[[ Supplied records open ]]

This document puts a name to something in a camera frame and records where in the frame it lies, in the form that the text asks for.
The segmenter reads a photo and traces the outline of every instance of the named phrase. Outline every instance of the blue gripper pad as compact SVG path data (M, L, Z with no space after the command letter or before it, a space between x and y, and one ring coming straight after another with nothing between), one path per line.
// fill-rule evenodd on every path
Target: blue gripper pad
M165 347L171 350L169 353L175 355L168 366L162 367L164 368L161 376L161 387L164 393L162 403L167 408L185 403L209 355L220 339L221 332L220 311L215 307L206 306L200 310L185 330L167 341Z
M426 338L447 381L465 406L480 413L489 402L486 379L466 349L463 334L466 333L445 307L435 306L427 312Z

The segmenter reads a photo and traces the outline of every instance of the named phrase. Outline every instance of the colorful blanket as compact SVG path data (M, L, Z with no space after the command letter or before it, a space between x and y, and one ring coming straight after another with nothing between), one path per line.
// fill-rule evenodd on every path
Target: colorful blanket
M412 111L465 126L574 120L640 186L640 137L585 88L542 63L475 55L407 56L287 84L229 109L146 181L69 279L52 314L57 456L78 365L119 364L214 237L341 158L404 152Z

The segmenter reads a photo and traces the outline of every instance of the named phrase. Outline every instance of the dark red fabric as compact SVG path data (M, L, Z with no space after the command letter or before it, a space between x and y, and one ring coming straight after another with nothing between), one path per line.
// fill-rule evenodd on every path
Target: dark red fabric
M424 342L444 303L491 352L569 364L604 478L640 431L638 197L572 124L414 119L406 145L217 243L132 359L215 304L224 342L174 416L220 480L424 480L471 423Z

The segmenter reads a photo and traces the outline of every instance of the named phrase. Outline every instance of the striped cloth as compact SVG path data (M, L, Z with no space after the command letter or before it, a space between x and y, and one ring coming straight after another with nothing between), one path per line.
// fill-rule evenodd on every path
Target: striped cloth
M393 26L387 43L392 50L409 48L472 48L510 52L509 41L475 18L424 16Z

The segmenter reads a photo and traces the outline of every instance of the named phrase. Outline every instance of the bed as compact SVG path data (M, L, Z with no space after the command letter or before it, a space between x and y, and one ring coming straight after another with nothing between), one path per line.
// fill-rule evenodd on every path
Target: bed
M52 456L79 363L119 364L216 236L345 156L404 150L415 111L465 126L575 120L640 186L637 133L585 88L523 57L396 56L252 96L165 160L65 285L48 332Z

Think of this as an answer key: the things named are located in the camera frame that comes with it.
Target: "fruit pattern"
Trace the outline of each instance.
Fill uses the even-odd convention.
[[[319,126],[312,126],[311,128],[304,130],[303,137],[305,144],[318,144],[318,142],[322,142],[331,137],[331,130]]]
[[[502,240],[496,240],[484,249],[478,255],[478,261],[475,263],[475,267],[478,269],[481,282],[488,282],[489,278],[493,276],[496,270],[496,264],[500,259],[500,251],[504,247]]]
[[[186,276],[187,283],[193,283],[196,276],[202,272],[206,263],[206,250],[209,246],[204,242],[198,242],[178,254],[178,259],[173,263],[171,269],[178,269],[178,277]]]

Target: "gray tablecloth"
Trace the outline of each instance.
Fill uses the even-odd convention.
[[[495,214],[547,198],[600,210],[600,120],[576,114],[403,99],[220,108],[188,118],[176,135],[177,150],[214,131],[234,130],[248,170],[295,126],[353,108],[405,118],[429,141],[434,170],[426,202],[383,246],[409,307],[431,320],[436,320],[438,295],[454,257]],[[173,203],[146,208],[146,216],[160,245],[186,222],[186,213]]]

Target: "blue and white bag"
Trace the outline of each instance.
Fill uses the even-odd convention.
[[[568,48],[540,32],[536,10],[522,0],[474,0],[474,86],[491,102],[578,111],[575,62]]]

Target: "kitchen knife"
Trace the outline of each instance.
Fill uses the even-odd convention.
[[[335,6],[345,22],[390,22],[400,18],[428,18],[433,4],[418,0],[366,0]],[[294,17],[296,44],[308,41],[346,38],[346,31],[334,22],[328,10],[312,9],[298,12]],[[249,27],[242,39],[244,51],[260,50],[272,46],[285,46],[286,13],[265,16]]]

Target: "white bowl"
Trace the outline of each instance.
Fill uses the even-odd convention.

[[ Supplied records closed ]]

If a line in the listing above contains the word "that", include it in your count, then give only the final number.

2